Ontario Knife Company is most well known as a supplier of military knives. Over the years, they have supplied the U.S. military with products such as the M7 bayonet, the USAF Survival Knife, the M1942 Machete, the Navy MK3 MOD 0 diving/survival knife, the M9 bayonet, and most recently, the USMC OKC-3S Bayonet. They have also obtained a contract to build the Aircrew Survival Egress Knife (ASEK) Survival Knife System, chosen by the United States Army to be included in its Air Warrior Equipment System.
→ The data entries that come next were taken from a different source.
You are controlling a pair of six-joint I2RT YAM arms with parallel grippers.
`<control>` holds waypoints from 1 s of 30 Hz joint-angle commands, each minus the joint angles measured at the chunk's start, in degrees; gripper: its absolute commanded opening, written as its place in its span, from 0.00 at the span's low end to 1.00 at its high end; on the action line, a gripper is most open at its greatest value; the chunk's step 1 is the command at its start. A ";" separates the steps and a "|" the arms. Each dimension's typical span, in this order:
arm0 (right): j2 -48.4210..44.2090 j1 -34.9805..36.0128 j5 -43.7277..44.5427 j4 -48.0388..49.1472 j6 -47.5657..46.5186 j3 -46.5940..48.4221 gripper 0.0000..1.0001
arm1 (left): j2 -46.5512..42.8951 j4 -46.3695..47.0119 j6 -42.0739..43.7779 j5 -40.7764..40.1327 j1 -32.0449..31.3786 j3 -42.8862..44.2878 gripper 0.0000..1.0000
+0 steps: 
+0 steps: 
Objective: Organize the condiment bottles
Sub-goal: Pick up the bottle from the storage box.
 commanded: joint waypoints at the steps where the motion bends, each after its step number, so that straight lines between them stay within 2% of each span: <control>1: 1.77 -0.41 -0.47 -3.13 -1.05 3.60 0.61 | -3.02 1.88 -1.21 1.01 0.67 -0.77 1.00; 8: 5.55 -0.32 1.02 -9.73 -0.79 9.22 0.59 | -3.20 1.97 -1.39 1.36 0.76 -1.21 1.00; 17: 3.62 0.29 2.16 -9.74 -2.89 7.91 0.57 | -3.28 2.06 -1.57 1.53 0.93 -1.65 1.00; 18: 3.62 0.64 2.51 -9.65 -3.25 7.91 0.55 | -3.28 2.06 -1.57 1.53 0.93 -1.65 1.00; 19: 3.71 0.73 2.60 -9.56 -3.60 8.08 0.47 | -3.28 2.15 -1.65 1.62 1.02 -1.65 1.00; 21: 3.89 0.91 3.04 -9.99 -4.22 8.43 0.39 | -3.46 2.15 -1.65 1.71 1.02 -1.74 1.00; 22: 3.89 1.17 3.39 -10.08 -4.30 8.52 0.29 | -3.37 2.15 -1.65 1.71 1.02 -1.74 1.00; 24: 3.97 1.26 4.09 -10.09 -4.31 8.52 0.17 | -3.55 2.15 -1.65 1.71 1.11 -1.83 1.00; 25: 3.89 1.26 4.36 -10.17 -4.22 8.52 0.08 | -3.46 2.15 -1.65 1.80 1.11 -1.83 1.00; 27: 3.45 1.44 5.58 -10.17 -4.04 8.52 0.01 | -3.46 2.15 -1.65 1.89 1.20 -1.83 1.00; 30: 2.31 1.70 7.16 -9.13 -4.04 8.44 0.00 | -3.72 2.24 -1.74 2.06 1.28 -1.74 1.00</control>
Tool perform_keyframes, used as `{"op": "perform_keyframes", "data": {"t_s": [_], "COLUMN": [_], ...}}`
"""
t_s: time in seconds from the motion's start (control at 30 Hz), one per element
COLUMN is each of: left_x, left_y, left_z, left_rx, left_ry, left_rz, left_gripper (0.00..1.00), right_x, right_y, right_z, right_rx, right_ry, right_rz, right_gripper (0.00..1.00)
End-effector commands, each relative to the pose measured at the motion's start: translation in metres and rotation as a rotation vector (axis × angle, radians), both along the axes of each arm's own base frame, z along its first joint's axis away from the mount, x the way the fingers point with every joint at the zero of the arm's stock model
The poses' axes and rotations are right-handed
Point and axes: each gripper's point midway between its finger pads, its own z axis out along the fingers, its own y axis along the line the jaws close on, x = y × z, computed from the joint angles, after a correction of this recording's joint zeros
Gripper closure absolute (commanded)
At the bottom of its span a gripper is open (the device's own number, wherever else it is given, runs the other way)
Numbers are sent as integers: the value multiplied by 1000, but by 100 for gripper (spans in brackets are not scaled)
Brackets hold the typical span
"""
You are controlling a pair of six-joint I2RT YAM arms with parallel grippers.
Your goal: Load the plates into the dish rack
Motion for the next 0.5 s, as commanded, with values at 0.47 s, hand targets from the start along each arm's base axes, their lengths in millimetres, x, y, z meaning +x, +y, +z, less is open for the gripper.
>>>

The knife was tested and approved by PM Soldier and the United States Army Soldier Systems Center to meet the criteria defined by the US Army, and functions include a Plexiglas breaker, hammer, saw teeth, serrations, spear holes, lanyard hole and insulated guard.

Military production 
Complementing their lineup of military issue knives, Ontario Knife Company produces several commercial lines, including the Spec-Plus series, which features many popular military/survival blade designs with updated handle and sheath designs, and the Freedom Fighter series, which features metal hilts and pommels with military/survival blades. Their Randall's Adventure & Training survival knives were designed in conjunction with Randall's Adventure & Training, a popular outdoor survival training and expedition company. The lineup includes the original RTAK (formerly produced by Newt Livesay Blades), and the TAK-1 and RAT-7, both of which have been adopted by the U.S. military.  
 
Ontario Knife Company has also collaborated with other designers such as Justin Gingrich, Bram Frank, and renowned Bowie Knife expert and knifemaker Bill Bagwell, introducing lower cost renditions of several of Bagwell's famous designs.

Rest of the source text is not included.